If a hitter creates a run or runs in a game where a pitcher with a low personal run environment is pitching, wouldn’t that run or runs created have higher value?

IOW, should, (and does) a hitter get extra win value credit for creating a run when a pitcher like C.C. is on the mound, vs. when a pitcher like Livan is out there ?

Comment by shoewizard — January 14, 2009 @ 7:07 pm

So if I’m reading this right, a pitchers’ value is inversely proportional to about the square of his FIP, since a low-FIP pitcher makes each run more valuable and thus each run he prevents more valuable?

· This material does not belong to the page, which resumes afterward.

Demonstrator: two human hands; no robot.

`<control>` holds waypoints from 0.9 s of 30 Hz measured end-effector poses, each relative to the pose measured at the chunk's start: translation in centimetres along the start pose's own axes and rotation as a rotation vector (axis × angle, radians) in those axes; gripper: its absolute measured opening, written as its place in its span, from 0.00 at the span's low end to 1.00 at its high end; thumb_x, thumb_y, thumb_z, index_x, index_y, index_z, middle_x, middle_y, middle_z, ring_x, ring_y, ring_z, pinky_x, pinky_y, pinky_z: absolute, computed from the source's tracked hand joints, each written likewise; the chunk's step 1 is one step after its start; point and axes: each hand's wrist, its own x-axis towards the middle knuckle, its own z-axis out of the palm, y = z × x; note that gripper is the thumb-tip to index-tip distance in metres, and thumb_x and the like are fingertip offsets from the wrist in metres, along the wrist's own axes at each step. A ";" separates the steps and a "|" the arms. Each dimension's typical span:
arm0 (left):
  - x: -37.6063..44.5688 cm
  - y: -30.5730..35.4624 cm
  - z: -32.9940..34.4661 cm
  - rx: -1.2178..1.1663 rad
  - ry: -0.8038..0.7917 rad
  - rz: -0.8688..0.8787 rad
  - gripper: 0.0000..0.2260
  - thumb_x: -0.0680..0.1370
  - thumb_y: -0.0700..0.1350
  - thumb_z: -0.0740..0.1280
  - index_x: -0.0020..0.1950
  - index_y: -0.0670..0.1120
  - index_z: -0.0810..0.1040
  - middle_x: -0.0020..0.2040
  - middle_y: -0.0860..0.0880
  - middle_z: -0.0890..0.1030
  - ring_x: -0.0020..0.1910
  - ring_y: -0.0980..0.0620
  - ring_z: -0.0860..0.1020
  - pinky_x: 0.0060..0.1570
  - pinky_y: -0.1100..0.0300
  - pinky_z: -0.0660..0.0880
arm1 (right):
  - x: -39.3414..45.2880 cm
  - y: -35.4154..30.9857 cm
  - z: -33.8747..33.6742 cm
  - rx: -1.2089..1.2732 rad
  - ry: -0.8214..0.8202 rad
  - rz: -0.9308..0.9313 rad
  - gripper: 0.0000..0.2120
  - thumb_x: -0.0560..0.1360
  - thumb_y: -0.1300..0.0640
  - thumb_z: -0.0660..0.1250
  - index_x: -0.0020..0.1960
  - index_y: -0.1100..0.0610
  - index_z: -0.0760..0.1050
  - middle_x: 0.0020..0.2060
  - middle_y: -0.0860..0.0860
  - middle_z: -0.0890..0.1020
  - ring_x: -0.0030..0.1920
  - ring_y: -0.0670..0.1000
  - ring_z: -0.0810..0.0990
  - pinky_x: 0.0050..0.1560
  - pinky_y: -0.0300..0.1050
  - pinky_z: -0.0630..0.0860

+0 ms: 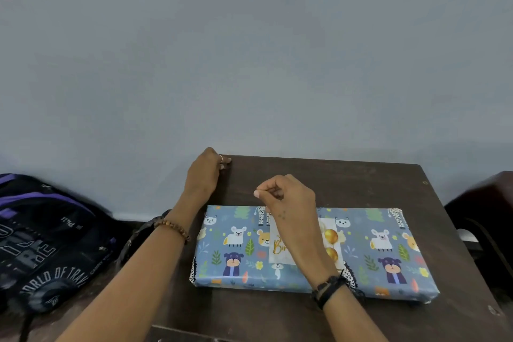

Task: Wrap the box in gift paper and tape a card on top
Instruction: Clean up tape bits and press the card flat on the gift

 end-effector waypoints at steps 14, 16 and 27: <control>-0.4 0.0 0.0 -0.203 0.038 -0.039 0.12 0.76 0.31 0.58 0.49 0.44 0.78 0.47 0.45 0.72 0.47 0.48 0.74 0.42 0.63 0.65 | 0.0 0.2 0.0 0.093 0.002 0.045 0.07 0.74 0.59 0.69 0.39 0.49 0.77 0.38 0.45 0.79 0.39 0.42 0.79 0.43 0.40 0.80; 0.0 0.1 0.2 -0.190 -0.011 -0.053 0.14 0.78 0.32 0.56 0.55 0.43 0.77 0.49 0.45 0.67 0.47 0.48 0.71 0.44 0.66 0.62 | 0.1 0.3 0.0 0.117 0.003 0.049 0.07 0.74 0.59 0.69 0.39 0.49 0.77 0.38 0.45 0.79 0.39 0.42 0.79 0.43 0.41 0.80; 0.0 -1.4 0.7 -0.346 0.011 -0.073 0.16 0.75 0.30 0.54 0.41 0.49 0.74 0.46 0.41 0.73 0.39 0.56 0.69 0.44 0.61 0.63 | 0.1 0.4 -0.1 0.187 0.001 0.067 0.06 0.74 0.60 0.69 0.39 0.51 0.77 0.37 0.46 0.79 0.39 0.43 0.79 0.39 0.41 0.81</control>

I actually read that before, and being and being a Yankee fan also enjoy your work at PMA. OK, if I use your graph, it would seem like a league average 4.78 RA would equal a 9.56 RPG run environment, which would seem to indicate a runs/win of less than 10, while formula states it is 10.17

I am sure there is a logic behind this, but I am not sure what I am missing. I get that averaging the pitchers RA and the leagues is like getting the RA for a game environment between the pitcher and a league average opposing pitcher, but i don’t see where the +2)*1.5 comes from.

I’m loving these results, but I wanted to point out that the 2008 numbers seem a bit off. Unless I am missing something, I don’t think Kenny Rogers (5.22 FIP in 173.2 IP) was a 2 win pitcher. Running the numbers really quickly without park effects (even though I’m assuming Comerica to be right around neutral), I’ve got him at 0.7, which seems to fall more in line with past results. Along the same lines, Nate Robertson and Justin Verlander seem like their win totals are too high as well, especially compared with past seasons. I look forward to seeing the rest of the explanations, as you will probably explain these results. Nice job on this project.

Tango is usually dead-on, but I think the win converter formula is consistently a little too high, and quite a bit too high in very extreme low run environments.

A better converter seems to be:

((League RA + Pitchers RA)^0.72) x 2

For the example given in the article:

((4.78 + 4.78) ^0.72) X 2
(9.56)^0.72 X 2
5.08 X 2
10.16

The article formula is only 0.01 at that run level, but it overestimates by more at lower run levels

For Example at 3.00 and 3.00 instead of 4.78 and 4.78

My Formula = 7.27
Article Formula = 7.50
Difference = 0.23 higher

Although not large differences in most ‘normal’ environments, why use something that less accurate, when the calculation is not more complicated?

That formula I provided was done years ago. I can retest to see what a better fit would be.

Comment by tangotiger — January 15, 2009 @ 8:22 am

Couldn’t we just use Pythag?

4.78+4.78=9.56
9.56^.28=1.88

There’s your exponent.

Then, 4.78*162=774.36.

So:

774.36^1.88/(774.36^1.88+774.36^1.88)=.5

Then

774.36^1.88/(774.36^1.88+y^1.88)=.506

Solve for y, and you get 764.54. 774.36-764.54=9.82.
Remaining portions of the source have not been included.